The Bank of New Brockton, a domestic corporation, filed the bill in this cause to foreclose its lien, under section 3476 of the Code, on shares of its stockholders S. M. and C. J. Rowe. The averment is that C. J. Rowe, the owner of 2 shares, is indebted to the bank in a large sum, and S. M. Rowe, the owner of 10 shares, is surety for the obligation of C. J. Rowe. Bankruptcy proceedings were pending against the principal debtor, and the trustee of his estate is made party defendant. By amendment E. B. Peebles and Mercer Rowe are brought in as parties defendant upon an averment, in substance, that defendant S. M. Rowe, with the intent to injure, delay, or defraud his creditors, had executed to Peebles a mortgage purporting to secure a large indebtedness, averred to be simulated, and that foreclosure proceedings, concocted with the same intent, had been had, at which Mercer Rowe became the ostensible purchaser. The court overruled joint and separate demurrers, and the decree to that effect is assigned for error.

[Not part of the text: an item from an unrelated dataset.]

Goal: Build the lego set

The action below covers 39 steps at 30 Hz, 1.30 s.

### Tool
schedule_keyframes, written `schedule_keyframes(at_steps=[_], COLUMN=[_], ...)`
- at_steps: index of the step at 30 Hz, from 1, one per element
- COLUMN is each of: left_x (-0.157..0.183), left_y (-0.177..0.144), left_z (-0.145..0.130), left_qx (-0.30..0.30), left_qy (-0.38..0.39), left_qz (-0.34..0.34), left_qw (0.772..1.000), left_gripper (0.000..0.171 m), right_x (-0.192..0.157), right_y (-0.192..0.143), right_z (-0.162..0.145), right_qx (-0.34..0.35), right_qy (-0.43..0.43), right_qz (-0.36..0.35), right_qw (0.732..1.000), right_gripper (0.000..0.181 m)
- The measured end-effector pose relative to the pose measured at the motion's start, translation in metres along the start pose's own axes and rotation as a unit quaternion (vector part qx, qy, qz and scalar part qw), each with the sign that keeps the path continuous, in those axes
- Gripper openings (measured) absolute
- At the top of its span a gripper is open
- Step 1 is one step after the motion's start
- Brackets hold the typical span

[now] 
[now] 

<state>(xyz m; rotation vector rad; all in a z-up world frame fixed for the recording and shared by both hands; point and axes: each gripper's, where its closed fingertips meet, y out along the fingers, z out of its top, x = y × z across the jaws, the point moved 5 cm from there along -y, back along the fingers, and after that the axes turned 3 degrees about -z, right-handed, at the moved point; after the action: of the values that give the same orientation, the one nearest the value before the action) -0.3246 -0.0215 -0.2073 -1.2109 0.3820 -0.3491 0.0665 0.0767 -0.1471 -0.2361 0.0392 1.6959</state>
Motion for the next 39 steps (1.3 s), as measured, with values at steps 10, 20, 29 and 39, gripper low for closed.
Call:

We shall first consider the contention that equity is without jurisdiction in the premises for that the statute creating the lien provides a remedy which is exclusive in the absence of other considerations importing equity. Section 4829 of the Code answers this contention. Its provision in substance is that statutory modes, provided in the Code for the enforcement of liens are cumulative merely, and any lien may be enforced as provided by statute, in equity, by attachment, or as otherwise provided. The purpose of this act was to meet the rule of old cases such as are cited in the brief for appellant. The analogy of the cases cited in the opinion of the trial court, stating the result of the statute, sustain the equity of the present bill. Bynum Mercantile Co. v. Bank, 187 Ala. 281, 65 So. 815; Henderson v. Steiner-Lobman Co., 202 Ala. 325, 80 So. 407; Mathis v. Holman, 204 Ala. 373, 85 So. 710. There seems to have been some difficulty about the opinion in Wynn v. Tallapoosa County Bank, 168 Ala. 469, 53 So. 228. The bill in that case was filed long before the enactment of section 4829, which is new to the Code of 1907. The opinion shows that the decrees under review were dated more than a year prior to the date on which the Code went into effect. The decision followed the law of the date of the bill.

One ground of demurrer is that the bill contains no averment that it is necessary to sell the stock of S. M. Rowe the surety nor any that complainant had given notice or made personal demand for payment or satisfaction. These objections, adopted from the language of section 3476, lie only in case of a pursuit of the statutory remedy of a sale marked by the absence of such preliminaries, as the frame of the statute sufficiently indicates.

In the absence of a contract to the contrary, the obligation of the surety, who guarantees payment, is the same as that of the principal; the surety may be sued immediately upon default of the principal and before any proceedings are had against the principal, and the bringing of the suit is demand enough. Abercrombie v. Knox, 3 Ala. 728, 37 Am. Dec. 721; Evans v. Evans, 16 Ala. 465; Darby v. Bank, 97 Ala. 643, 11 So. 881; 1 Brandt on Suretyship (3d Ed.) *386 § 110. The obligation of the defendants C. J. and S. M. Rowe in this case is evidenced by their joint promissory notes. However, the bill in this cause very properly recognizes the fact that the property of the principal should be first taken, and to that end seeks to have the stock of the principal debtor sold first, the balance due, if any, to be realized out of the shares belonging to the surety. Such, upon proof of the bill, would have been the decree in any event.

The bill was not rendered multifarious by the amendment; nor did the amendment introduce a new cause of action. Mere complexity is not multifariousness. It is the complexity arising out of the joinder of unrelated subjects that equity refuses to countenance. It is a sufficient bond between different parts of the bill that each defendant has an interest in some of the matters involved, and they are connected with the others. The purpose of this bill is single; it is to collect complainant's debt out of equitable assets, and every ramification of the amended bill leads back to this single purpose. Allen v. Montgomery R. R. Co., 11 Ala. 437; Truss v. Miller, 116 Ala. 494, 22 So. 863; Burke v. Morris, 121 Ala. 126,25 So. 759; 10 Rawle C. L. p. 429.

There was no error in the court's decree.

Affirmed.

ANDERSON, C. J., and GARDNER and MILLER, JJ., concur.